How to Embroider with a Machine on Specialty Fabrics
Specialty fabrics such as lace or silk can look amazing when embroidered, but can also be a little bit intimidating when you have never worked with them before. Given that many items made of these types of materials can come with large price tags, working with them can be nerve-racking.
Keep in mind that the old adage of "practice makes perfect" really does apply here. It may be a good idea to search a thrift store or closeout shop to find items you can experiment with before actually sewing "for real". Here are nine different specialty fabrics you may encounter and some strategies for each.
Handkerchief lawn looks great when embroidered tone-on-tone. The finer the fabric, though, the more prone it is to hoop-burn. Set the hoop size carefully, and do not pull the fabric too tightly. Elegant, neat embroidery on lawn or fine cotton looks great whether it's done on a handkerchief or a nightgown.
Faux fur isn't difficult to embroider as long as the fabric is well stabilized. Before laying water-soluble topping over the fabric, be sure to stroke the pile all in the same direction. After stitching, remove the topping (do not spray), and use a long pin to lift out or fluff up the pile around the edge of the stitching.
Embroidering foil lame is much like monogramming paper. Because most of these fabrics are metallic-based, metallic thread looks good. Make sure your backing doesn't add any more stiffness to the fabric and change the flow of the fabric.
The problem with embroidering lace is its "see-through" nature. It needs a heavy backing, but you can't use it. If you are embroidering keyboard lettering, use machine-generated underlay where possible. If you are digitizing for lace, remember that at least 25 percent of the stitches should be underlay, and then the final density should be reduced.
Stretch lace, such as that used in women's sleepwear, is a favorite holiday monogram choice, and embroidery is definitely a compromise. Try to place the embroidery in an area of the garment that won't be stretched when it is worn. Frame it using a soft, but very strong backing and be careful not to stretch the fabric at all. If the area will be stretched when worn, stretch it about 50 percent as you frame it.
Lycra and Spandex is very much like stretch lace from an embroidery point of view. For areas that are not required to stretch, one square of woven polyester/cotton fabric and one square of thin tearaway framed with the fabric will yield excellent embroidery. For a classier finish, match the color of the poly/cotton fabric to the background color of the garment.
Nylon can range from very thick to very thin. Treat thick nylons as you would any nylon jacket and the thin nylons more like organza. Do not pull the fabric once it is framed as it will hoop-burn badly.

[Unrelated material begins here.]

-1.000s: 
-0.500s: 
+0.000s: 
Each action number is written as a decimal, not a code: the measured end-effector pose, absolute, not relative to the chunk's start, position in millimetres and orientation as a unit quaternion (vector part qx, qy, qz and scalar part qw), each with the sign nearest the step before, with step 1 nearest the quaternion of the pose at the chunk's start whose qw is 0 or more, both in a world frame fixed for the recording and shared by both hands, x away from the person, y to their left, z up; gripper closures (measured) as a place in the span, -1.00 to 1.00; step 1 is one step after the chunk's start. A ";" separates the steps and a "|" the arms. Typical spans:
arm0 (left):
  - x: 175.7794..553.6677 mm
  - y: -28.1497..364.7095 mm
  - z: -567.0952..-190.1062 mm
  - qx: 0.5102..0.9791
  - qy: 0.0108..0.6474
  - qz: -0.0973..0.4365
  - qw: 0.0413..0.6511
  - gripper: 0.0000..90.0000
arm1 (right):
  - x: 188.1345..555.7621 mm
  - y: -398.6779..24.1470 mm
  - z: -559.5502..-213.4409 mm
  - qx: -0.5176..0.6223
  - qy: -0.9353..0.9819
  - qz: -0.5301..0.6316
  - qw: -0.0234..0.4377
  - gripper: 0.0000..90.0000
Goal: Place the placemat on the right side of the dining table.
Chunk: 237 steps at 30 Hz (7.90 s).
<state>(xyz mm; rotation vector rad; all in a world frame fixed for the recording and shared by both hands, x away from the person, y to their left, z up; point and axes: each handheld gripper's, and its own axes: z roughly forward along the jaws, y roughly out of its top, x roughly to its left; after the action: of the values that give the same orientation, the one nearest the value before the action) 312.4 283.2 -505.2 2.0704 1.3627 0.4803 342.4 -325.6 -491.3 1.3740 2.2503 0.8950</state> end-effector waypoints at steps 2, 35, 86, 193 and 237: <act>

Net is a difficult fabric to work with because it stretches and has a definite lack of substance. If you have a choice, use a good-quality, firm netting. Bridal netting works better than petticoat netting because it has more body. If you're stitching keyboard lettering, it will need lots of underlay; if you are digitizing for net, add 25% to 30% of the stitching as underlay. You are basically constructing a fabric for the top stitches to rest on.

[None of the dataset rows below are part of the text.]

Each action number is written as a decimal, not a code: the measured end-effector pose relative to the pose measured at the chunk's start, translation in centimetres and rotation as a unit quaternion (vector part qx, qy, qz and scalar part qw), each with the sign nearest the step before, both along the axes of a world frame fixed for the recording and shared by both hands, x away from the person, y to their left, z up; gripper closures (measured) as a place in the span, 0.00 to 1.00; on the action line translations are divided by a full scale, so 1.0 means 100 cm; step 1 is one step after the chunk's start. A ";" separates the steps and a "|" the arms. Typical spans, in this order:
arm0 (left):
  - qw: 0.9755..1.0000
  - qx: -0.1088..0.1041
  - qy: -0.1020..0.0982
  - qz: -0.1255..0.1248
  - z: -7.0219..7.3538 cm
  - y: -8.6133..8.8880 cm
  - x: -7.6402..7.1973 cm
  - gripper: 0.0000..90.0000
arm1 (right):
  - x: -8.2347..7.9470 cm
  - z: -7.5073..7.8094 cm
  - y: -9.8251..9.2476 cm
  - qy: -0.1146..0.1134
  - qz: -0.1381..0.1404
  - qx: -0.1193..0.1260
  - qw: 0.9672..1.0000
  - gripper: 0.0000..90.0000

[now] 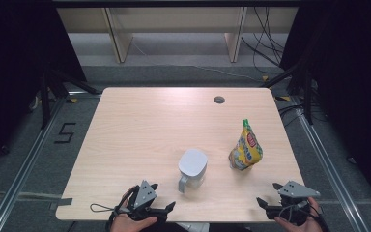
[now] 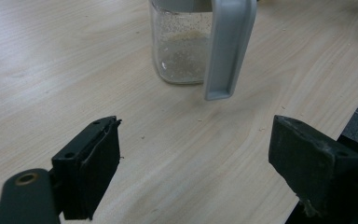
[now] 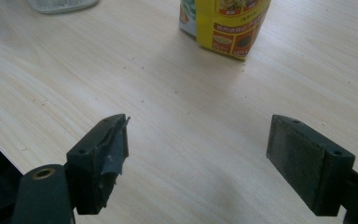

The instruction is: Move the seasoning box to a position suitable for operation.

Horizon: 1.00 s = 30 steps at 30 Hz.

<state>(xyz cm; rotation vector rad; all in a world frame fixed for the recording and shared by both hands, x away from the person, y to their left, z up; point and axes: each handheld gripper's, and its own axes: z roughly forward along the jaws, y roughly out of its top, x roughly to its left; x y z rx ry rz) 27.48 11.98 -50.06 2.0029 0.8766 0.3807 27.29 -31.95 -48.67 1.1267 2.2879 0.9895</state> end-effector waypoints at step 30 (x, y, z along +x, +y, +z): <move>0.998 -0.010 -0.056 -0.011 0.012 -0.025 0.009 0.33 | 0.000 -0.004 0.001 0.011 -0.012 -0.003 1.000 0.24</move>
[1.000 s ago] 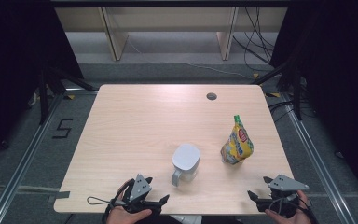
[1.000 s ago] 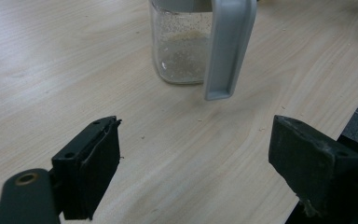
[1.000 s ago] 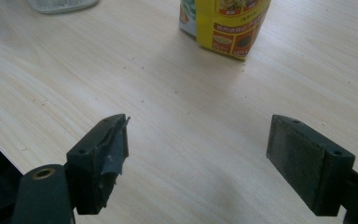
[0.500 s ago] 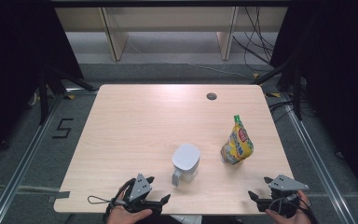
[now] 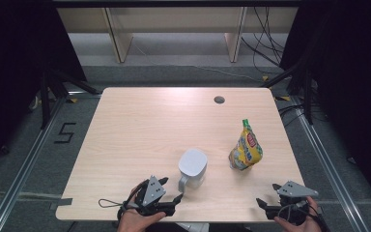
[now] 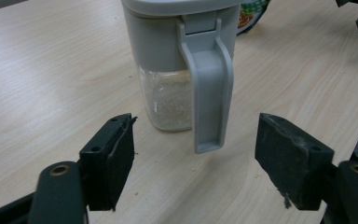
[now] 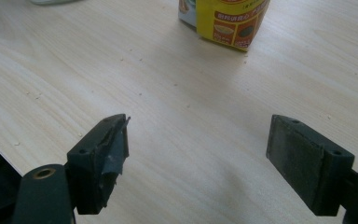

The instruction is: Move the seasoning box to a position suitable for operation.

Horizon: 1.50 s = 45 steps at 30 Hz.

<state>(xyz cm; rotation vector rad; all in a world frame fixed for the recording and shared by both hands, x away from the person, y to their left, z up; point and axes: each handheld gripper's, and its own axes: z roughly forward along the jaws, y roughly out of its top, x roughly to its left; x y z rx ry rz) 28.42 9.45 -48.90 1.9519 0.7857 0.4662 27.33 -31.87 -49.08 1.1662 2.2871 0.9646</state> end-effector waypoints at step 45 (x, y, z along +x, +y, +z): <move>0.998 0.040 -0.022 -0.032 -0.002 0.028 0.042 0.74 | 0.001 -0.002 0.002 0.006 0.019 -0.013 1.000 0.24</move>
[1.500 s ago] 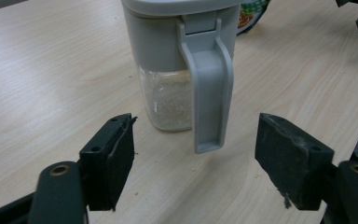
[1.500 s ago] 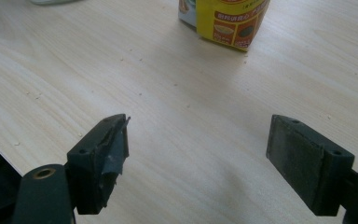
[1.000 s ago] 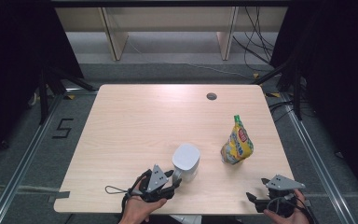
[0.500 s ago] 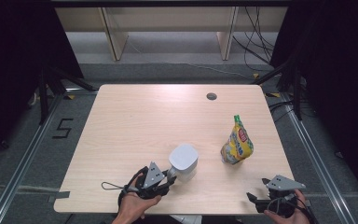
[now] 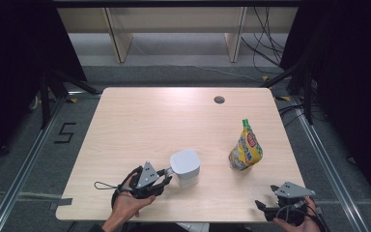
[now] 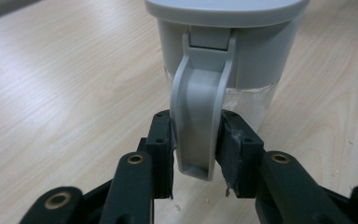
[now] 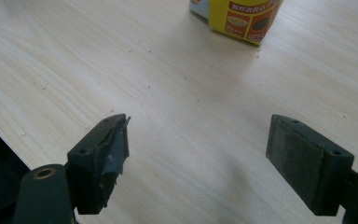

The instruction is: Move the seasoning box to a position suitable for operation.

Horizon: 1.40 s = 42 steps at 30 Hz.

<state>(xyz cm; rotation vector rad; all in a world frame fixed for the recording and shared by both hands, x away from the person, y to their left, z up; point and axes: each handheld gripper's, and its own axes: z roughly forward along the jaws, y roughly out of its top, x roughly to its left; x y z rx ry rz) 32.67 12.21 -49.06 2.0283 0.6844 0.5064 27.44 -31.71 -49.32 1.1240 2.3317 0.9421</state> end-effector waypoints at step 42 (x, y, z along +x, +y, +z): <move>0.995 -0.030 0.033 -0.089 -0.001 -0.011 0.003 0.76 | 0.003 -0.005 -0.001 0.021 -0.005 0.009 1.000 0.25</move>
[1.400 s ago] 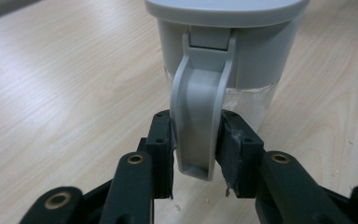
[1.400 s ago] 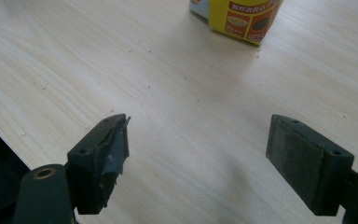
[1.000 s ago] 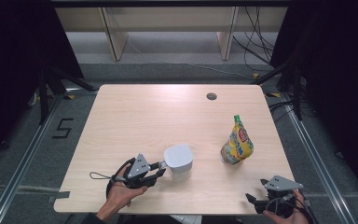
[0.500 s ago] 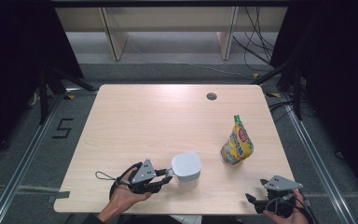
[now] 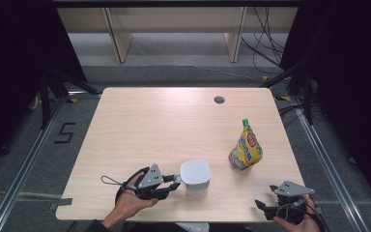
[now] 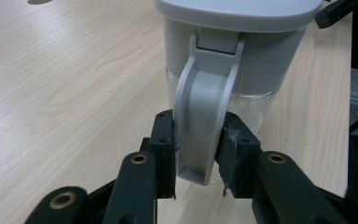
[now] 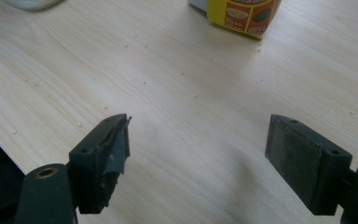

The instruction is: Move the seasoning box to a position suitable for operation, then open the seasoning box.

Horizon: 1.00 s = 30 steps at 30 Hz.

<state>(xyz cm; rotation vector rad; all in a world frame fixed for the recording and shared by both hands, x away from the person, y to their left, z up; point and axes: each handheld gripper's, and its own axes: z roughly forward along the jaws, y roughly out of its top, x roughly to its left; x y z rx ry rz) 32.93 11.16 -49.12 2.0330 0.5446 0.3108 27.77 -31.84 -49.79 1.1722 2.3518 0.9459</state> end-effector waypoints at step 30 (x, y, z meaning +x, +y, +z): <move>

Organza is one of those fabrics that hoop-burns badly but is beautiful when embroidered. Balanced tension is imperative! Both top and bottom tension will need to be loosened before you embroider, or the tight tension will actually pull the threads together. Lower your stitch density (16 stitches per cm), and use either a heavy-duty, water-soluble topping as a backing or no backing at all.
Silk comes in many weights-some very thin, like that used in scarves, and some very thick. The thicker silks present no problems, however, thinner silks will hoop-burn badly. Lower densities are required, and simple designs of running and bean stitches will not pull the threads.
Satin will sustain hoop marks, even though it doesn't exactly hoop-burn. Make sure your hoop is well adjusted before framing, and do not leave the garment framed any longer than necessary.
Taffeta will behave much the same as satin, but its tendency to hoop-mark is not quite as bad as satin.
Like silk, rayon comes in many weights, but all tend to retain the soft hand this fabric is noted for. The final embroidery must remain soft and flowy, as well. Hoop-burn and marking aren't usually a problem, but as with all fine fabrics, don't pull it tight while it's in the hoop. Adjust the hoop properly first.
Velvet probably strikes the most fear into the hearts of embroiderers, but this, too, can be conquered. Use a padded hoop. Do not use glue of any kind as an alternative to hooping. Frame the garment for as short a time as possible. Set the machine up on an empty hoop of the same size or even on a piece of scrap material. Use a steamer to remove any hoop marks, or take it to a professional dry cleaner to have it steamed if you feel more comfortable doing that.
Specialty fabrics are nothing more than plain fabrics with a little glitz. Visit your local fabric store for some samples of fancy fabrics, and run a few test sew-outs using the chart guidelines. If you are in doubt about any fabric you encounter over the next few weeks, err on the side of caution as to how to approach it. Study the fabric, look at its weave. Decide if the weave will pull apart when hooped (that's what hoop-bum actually is) or if its tension is too tight (thus causing hoop-mark). Using the chart's guidelines, develop a reasonable sewing strategy. Be sure to make notes about any other tricks you come up with on your own.